Note 10:   Fair Value Measurements

Accounting guidance related to fair value measurements and disclosures specifies a hierarchy of valuation techniques based on whether the inputs to those valuation techniques are observable or unobservable. Observable inputs reflect market data obtained from independent sources, while unobservable inputs reflect the Company’s market assumptions. These two types of inputs have created the following fair value hierarchy:

Level 1 – Quoted prices (unadjusted) for identical assets or liabilities in active markets that the entity has the ability to access as of the measurement date.

Level 2 – Quoted prices for similar assets and liabilities in active markets; quoted prices for identical or similar assets or liabilities in markets that are not active; and model-derived valuations in which all significant inputs and significant value drivers are observable in active markets.

Level 3 – Model-derived valuations in which one or more significant inputs or significant value drivers are unobservable.

An asset’s or liability’s level within the fair value hierarchy is based on the lowest level of input that is significant to the fair value measurement.

In determining fair value, the Company utilizes valuation techniques that maximize the use of observable inputs, minimize the use of unobservable inputs, to the extent possible, and considers counterparty credit risk in its assessment of fair value.

The Company used the following methods and significant assumptions to estimate fair value:

Investment securities:  The fair values of available-for-sale and marketable equity securities are obtained from an independent third party and are based on quoted prices on nationally recognized securities exchanges where available (Level 1).  If quoted prices are not available, fair values are measured by utilizing matrix pricing, which is a mathematical technique used widely in the industry to value debt securities without relying exclusively on quoted prices for specific securities but rather by relying on the securities’ relationship to other benchmark quoted securities (Level 2).  Management made no adjustment to the fair value quotes that were received from the independent third party pricing service. Level 3 securities are assets whose fair value cannot be determined by using observable measures, such as market prices or pricing models. Level 3 assets are typically very illiquid, and fair values can only be calculated using estimates or risk-adjusted value ranges. Management applies known factors, such as currently applicable discount rates, to the valuation of those investments in order to determine fair value at the reporting date.

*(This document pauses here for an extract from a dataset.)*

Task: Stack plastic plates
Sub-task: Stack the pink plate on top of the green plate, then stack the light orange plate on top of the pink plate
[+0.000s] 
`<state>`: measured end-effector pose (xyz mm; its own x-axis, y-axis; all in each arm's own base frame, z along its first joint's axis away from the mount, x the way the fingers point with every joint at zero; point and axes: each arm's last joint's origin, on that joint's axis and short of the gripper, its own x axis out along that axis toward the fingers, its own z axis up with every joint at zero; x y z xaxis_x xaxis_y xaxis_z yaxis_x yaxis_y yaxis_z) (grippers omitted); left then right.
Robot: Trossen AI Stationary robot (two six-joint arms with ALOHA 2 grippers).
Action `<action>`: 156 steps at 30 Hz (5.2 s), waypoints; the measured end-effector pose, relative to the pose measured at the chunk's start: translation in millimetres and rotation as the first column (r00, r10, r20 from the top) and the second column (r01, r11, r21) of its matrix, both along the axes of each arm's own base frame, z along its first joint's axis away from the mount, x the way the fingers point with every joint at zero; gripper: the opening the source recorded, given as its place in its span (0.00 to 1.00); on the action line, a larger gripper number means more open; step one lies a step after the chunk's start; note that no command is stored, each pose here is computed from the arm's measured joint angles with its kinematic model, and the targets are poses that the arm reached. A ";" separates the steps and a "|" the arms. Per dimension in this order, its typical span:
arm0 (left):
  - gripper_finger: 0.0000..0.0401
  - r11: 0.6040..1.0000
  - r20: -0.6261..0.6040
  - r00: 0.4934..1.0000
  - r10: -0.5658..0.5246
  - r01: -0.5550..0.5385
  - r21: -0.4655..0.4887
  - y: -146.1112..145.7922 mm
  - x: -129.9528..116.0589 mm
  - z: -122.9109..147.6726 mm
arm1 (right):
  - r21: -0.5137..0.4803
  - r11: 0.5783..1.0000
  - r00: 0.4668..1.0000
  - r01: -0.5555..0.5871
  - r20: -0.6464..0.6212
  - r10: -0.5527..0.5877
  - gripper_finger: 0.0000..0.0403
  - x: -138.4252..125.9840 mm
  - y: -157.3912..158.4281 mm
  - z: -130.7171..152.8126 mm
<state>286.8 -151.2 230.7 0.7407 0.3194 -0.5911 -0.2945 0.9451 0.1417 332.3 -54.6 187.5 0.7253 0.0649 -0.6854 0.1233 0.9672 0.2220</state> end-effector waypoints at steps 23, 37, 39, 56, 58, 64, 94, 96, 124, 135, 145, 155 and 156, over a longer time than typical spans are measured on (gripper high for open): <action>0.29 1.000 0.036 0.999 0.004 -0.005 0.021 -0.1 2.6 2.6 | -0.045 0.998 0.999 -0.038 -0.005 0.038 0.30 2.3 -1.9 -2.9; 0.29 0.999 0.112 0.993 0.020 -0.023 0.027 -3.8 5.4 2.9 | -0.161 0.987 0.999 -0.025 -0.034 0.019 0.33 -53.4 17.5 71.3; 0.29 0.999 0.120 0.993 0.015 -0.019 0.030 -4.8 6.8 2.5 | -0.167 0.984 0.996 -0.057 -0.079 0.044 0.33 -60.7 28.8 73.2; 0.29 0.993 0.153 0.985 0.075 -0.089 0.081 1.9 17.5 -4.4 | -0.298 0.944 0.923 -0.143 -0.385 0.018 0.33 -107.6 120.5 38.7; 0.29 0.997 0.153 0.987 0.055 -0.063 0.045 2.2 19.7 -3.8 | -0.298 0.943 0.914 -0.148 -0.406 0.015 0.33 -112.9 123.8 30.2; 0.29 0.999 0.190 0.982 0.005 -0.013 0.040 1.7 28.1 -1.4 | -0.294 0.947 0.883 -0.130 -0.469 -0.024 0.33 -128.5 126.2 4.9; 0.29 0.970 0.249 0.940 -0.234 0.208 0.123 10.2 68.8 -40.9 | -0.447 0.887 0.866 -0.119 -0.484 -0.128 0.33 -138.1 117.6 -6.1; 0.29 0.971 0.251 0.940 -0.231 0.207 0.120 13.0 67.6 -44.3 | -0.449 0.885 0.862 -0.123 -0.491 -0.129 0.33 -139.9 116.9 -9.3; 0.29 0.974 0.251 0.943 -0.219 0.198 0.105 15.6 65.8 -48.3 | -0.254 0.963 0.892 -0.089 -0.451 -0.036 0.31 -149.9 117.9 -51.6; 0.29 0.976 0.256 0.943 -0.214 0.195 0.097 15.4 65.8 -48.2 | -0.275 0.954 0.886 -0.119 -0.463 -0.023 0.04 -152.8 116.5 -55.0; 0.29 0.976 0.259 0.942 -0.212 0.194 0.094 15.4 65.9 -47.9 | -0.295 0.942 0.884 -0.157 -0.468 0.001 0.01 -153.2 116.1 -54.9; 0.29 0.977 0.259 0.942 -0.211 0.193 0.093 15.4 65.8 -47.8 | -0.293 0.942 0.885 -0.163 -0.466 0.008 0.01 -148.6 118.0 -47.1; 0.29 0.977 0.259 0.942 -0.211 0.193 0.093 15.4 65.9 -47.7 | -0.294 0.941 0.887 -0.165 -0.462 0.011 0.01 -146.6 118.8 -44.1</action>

The Company holds two corporate investment securities with an aggregate amortized historical cost of $4.8 million and an aggregate fair market value of $5.0 million as of June 30, 2019. These securities have valuations that are determined using published net asset values (NAV) derived by analyses of the securities’ underlying assets. These securities are comprised primarily of broadly-diversified real estate and adjustable-rate senior secured business loans and are traded in secondary markets on an infrequent basis. While these securities are redeemable at least annually through tender offers made by their respective issuers, the liquidation value of the securities may be below their stated NAVs and also subject to restrictions as to the amount of securities that can be redeemed at any single scheduled redemption. The Company anticipates that these securities will be redeemed by their respective issuers on indeterminate future dates as a consequence of the ultimate liquidation strategies employed by the management of these investments.

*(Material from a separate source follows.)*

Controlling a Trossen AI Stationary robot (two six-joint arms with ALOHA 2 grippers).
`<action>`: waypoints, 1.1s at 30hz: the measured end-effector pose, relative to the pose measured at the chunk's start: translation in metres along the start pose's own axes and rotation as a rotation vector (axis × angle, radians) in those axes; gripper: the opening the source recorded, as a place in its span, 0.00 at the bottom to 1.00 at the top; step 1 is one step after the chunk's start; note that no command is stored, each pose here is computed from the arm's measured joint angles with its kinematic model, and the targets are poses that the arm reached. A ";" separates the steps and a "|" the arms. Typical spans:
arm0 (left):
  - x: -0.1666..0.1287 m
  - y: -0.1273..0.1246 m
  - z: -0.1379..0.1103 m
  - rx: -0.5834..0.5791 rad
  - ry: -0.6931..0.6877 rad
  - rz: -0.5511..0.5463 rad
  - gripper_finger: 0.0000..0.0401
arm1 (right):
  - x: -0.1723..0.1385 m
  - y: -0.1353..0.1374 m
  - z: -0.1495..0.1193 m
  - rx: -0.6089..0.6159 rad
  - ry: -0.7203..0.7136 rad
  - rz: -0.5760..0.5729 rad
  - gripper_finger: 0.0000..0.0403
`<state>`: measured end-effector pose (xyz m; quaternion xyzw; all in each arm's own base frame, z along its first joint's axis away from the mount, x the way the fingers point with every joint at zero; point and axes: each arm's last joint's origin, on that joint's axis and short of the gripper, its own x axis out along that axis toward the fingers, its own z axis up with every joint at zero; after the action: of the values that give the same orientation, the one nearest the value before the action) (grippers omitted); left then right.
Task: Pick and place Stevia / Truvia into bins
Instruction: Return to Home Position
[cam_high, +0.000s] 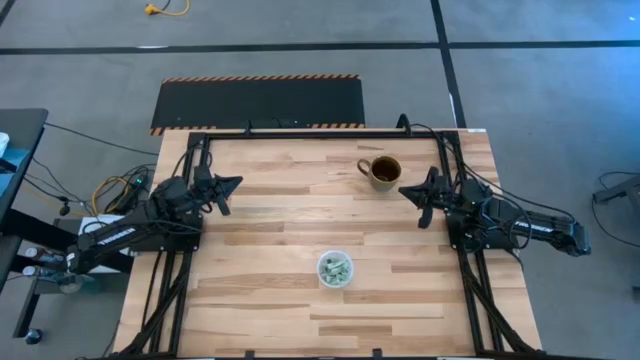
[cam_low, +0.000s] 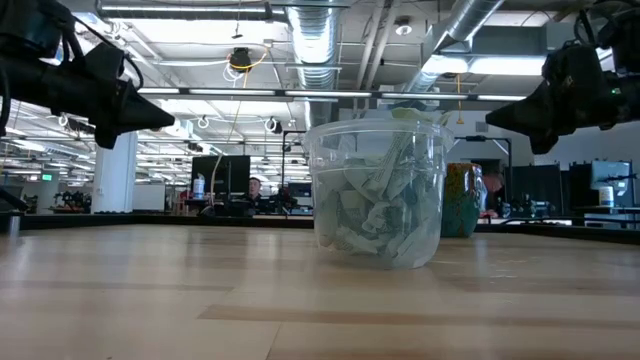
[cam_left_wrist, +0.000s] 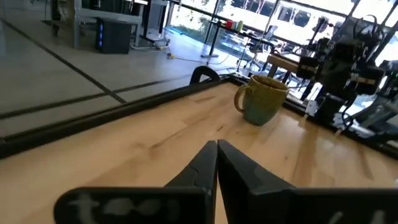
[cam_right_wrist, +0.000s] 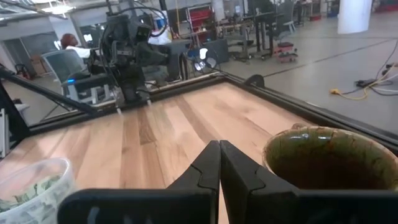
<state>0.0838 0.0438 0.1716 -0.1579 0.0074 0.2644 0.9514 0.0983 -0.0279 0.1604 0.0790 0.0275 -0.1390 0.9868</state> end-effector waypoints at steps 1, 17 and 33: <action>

Interest rate swap derivative:  The fair value of the interest rate swap derivative is calculated based on a discounted cash flow model. All future floating cash flows are projected and both floating and fixed cash flows are discounted to the valuation date.  The curve utilized for discounting and projecting is built by obtaining publicly available third party market quotes for various swap maturity terms.

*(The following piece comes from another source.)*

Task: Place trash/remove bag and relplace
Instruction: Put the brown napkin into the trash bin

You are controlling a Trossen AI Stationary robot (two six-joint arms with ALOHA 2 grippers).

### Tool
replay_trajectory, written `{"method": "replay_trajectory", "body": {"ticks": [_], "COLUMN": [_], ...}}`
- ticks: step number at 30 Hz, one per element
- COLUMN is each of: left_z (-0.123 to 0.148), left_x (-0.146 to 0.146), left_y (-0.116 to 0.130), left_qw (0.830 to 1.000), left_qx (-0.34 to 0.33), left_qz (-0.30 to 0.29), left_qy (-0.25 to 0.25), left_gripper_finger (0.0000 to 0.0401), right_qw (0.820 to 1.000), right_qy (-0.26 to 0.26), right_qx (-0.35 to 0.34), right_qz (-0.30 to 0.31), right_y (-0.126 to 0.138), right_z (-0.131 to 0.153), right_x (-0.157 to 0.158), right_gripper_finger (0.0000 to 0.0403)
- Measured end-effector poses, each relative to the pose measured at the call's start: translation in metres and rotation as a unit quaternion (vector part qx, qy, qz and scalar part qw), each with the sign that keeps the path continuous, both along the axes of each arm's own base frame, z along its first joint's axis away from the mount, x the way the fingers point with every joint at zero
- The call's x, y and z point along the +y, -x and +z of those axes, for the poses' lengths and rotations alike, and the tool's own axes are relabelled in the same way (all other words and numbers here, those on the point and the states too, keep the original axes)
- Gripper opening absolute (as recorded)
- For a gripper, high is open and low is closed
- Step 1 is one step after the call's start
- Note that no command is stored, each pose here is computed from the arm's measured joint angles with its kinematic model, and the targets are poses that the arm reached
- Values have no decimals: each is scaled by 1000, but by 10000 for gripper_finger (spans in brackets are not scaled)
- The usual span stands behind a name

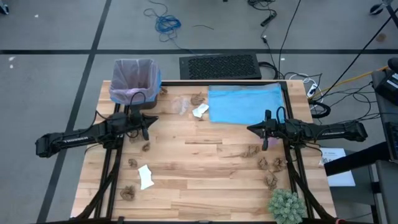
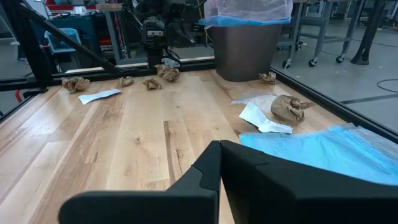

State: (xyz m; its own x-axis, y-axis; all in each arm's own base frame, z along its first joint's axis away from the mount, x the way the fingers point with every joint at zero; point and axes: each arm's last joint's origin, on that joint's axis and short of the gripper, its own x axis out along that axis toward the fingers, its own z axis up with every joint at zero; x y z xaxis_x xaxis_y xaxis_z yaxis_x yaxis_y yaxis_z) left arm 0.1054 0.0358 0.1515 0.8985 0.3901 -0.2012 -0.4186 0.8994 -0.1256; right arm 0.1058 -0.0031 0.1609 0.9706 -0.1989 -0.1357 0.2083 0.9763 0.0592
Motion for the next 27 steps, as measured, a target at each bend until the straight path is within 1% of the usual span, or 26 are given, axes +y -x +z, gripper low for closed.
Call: {"method": "replay_trajectory", "body": {"ticks": [4,9,15,18,21,24,27], "left_z": [5,5,6,9,20,43,66], "left_x": [0,0,0,-2,-5,-8,-10], "left_y": [-1,-1,-1,-2,-4,-5,-10], "left_qw": [1000,999,999,997,990,983,980], "left_qx": [-25,-39,-44,-56,-110,-140,-137], "left_qz": [0,7,5,-39,-89,-115,-131], "left_qy": [-7,27,26,24,1,-26,-60], "left_gripper_finger": [0,0,0,0,0,0,0], "right_qw": [1000,1000,1000,1000,1000,1000,1000], "right_qy": [0,0,0,0,0,0,0], "right_qx": [0,0,0,0,0,0,0], "right_qz": [0,0,0,0,0,0,0], "right_y": [0,0,0,0,0,0,0], "right_z": [0,0,0,0,0,0,0], "right_x": [0,0,0,0,0,0,0], "right_gripper_finger": [0,0,0,0,0,0,0]}}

Impaired loans: Impaired loans are those loans in which the Company has measured impairment based on the fair value of the loan’s collateral or the discounted value of expected future cash flows.  Fair value is generally determined based upon market value evaluations by third parties of the properties and/or estimates by management of working capital collateral or discounted cash flows based upon expected proceeds.  These appraisals may include up to three approaches to value: the sales comparison approach, the income approach (for income-producing property), and the cost approach.  Management modifies the appraised values, if needed, to take into account recent developments in the market or other factors, such as, changes in absorption rates or market conditions from the time of valuation and anticipated sales values considering management’s plans for disposition.  Such modifications to the appraised values could result in lower valuations of such collateral. Estimated costs to sell are based on current amounts of disposal costs for similar assets.  These measurements are classified as Level 3 within the valuation hierarchy. Impaired loans are subject to nonrecurring fair value adjustment upon initial recognition or subsequent impairment.  A portion of the allowance for loan losses is allocated to impaired loans if the value of such loans is deemed to be less than the unpaid balance.

Foreclosed real estate:  Fair values for foreclosed real estate are initially recorded based on market value evaluations by third parties, less costs to sell (“initial cost basis”).  Any write-downs required when the related loan receivable is exchanged for the underlying real estate collateral at the time of transfer to foreclosed real estate are charged to the allowance for loan losses.  Values are derived from appraisals, similar to impaired loans, of underlying collateral or discounted cash flow analysis.  Subsequent to foreclosure, valuations are updated periodically and assets are marked to current fair value, not to exceed the initial cost basis.  In the determination of fair value subsequent to foreclosure, management also considers other factors or recent developments, such as, changes in absorption rates and market conditions from the time of valuation and anticipated sales values considering management’s plans for disposition.  Either change could result in adjustment to lower the property value estimates indicated in the appraisals.  These measurements are classified as Level 3 within the fair value hierarchy.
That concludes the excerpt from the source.